Edify 3D: Scalable High-Quality 3D Asset Generation

Edify 3D

Scalable High-Quality 3D Asset Generation

NVIDIA

The creation of high-quality 3D assets is critical for industries like video game design, extended reality, film production, and simulation, where 3D content must meet stringent production standards such as precise mesh structures, high-resolution textures, and material maps. Meeting these standards is time-consuming and requires specialized expertise, a demand that has fueled research into AI-driven 3D asset generation. However, the limited availability of 3D assets for model training poses challenges, highlighting the need for scalable, efficient solutions.

Edify 3D addresses these challenges by generating detailed, production-ready 3D assets within two minutes, producing organized UV maps, 4K textures, and PBR materials. Using multi-view diffusion models and Transformer-based reconstruction, Edify 3D can synthesize high-quality 3D assets from either text prompts or reference images, achieving superior efficiency and scalability.


Results

Edify 3D generates meshes with detailed geometry, sharp textures, and clear albedo colors representing the surface's base color.

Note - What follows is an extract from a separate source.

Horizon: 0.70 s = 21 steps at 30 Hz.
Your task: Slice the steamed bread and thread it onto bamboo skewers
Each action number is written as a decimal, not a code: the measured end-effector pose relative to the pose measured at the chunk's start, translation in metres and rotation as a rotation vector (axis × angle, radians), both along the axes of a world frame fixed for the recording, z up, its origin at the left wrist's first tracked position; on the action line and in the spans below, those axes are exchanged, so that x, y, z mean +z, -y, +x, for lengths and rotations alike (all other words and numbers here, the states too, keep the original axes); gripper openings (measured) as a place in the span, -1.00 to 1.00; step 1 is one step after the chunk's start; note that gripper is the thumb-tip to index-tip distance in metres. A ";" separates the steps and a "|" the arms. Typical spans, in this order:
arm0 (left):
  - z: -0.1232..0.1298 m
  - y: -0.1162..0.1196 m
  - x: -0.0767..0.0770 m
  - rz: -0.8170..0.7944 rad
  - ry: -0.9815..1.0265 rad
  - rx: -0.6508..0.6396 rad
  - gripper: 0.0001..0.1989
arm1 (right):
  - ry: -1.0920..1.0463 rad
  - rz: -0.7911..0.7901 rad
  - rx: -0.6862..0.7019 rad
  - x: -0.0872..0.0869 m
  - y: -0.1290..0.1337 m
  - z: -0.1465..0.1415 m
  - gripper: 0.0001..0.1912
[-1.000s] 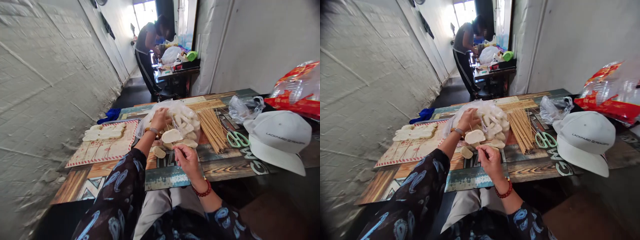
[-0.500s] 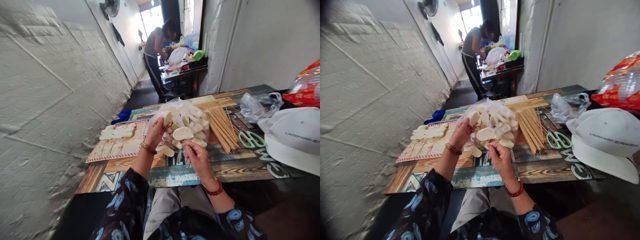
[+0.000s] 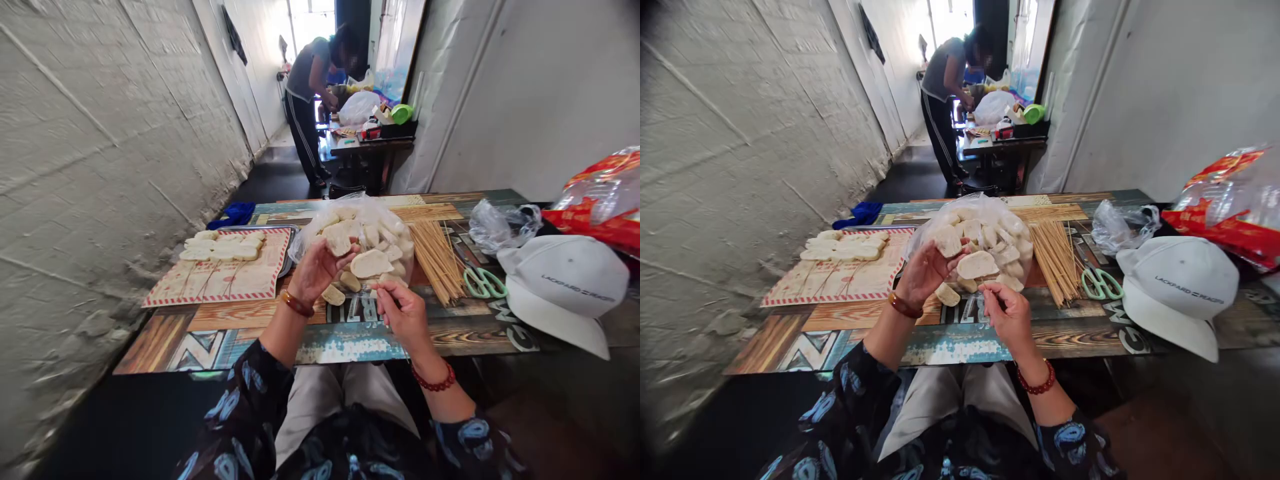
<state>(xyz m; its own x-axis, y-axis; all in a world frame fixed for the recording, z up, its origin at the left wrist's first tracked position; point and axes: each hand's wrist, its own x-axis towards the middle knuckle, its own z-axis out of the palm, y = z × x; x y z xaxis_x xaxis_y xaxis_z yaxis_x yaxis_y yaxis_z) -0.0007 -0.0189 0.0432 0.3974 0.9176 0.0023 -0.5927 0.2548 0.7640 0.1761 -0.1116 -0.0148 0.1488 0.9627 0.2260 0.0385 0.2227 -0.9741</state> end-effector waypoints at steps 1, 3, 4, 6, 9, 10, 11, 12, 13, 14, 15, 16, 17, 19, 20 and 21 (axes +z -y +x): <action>0.001 -0.004 0.000 0.013 -0.012 0.002 -0.65 | 0.001 -0.003 0.000 0.002 -0.003 0.003 -0.73; 0.001 -0.012 -0.001 0.064 -0.056 0.028 -0.63 | -0.004 -0.016 0.019 0.005 -0.010 0.010 -0.72; 0.000 -0.015 -0.002 0.089 -0.084 0.038 -0.60 | -0.004 -0.024 0.038 0.006 -0.013 0.013 -0.72; -0.004 -0.022 -0.007 0.119 -0.133 0.053 -0.50 | 0.002 -0.043 0.079 0.004 -0.016 0.017 -0.72; -0.013 -0.028 -0.016 0.103 -0.191 0.085 -0.44 | -0.006 -0.073 0.120 -0.002 -0.014 0.015 -0.73; -0.015 -0.028 -0.018 0.092 -0.203 0.097 -0.45 | -0.013 -0.088 0.125 -0.005 -0.012 0.013 -0.73; -0.017 -0.029 -0.020 0.083 -0.208 0.109 -0.48 | -0.020 -0.106 0.129 -0.007 -0.008 0.011 -0.73; -0.018 -0.028 -0.021 0.078 -0.204 0.122 -0.52 | -0.025 -0.123 0.132 -0.008 -0.004 0.008 -0.73; -0.018 -0.028 -0.022 0.076 -0.192 0.130 -0.54 | -0.028 -0.138 0.135 -0.010 0.000 0.005 -0.74; -0.018 -0.026 -0.022 0.076 -0.174 0.137 -0.56 | -0.028 -0.150 0.135 -0.010 0.004 0.002 -0.75; -0.018 -0.025 -0.021 0.073 -0.158 0.140 -0.57 | -0.025 -0.158 0.138 -0.011 0.009 0.000 -0.76; -0.017 -0.023 -0.021 0.066 -0.147 0.134 -0.57 | -0.019 -0.163 0.143 -0.010 0.013 -0.003 -0.77; -0.017 -0.022 -0.020 0.058 -0.140 0.125 -0.56 | -0.011 -0.166 0.145 -0.010 0.017 -0.005 -0.79; -0.015 -0.020 -0.020 0.048 -0.130 0.112 -0.55 | 0.009 -0.169 0.137 -0.008 0.023 -0.009 -0.81; -0.015 -0.020 -0.021 0.052 -0.122 0.112 -0.54 | 0.019 -0.169 0.125 -0.007 0.025 -0.011 -0.82; -0.015 -0.019 -0.021 0.061 -0.115 0.113 -0.54 | 0.029 -0.168 0.109 -0.006 0.027 -0.013 -0.82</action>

We visualize the PBR renderings, base albedo colors, and surface normals.

A full backpack with hanging space tools.
A phonograph made of wood and gold.
An orange factory robot arm.
A knight’s armor on a stand.
A spaceship pilot chair.
Cute isometric house, adobe style, desert tan.

Quad mesh topologies

The generated assets are also quad meshes with adaptive and organized topologies, enabling easy manipulation for editing and rendering, and integrating seamlessly into 3D workflows with high visual fidelity and flexibility.

(The 3D mesh visualizer may take a short while to load.)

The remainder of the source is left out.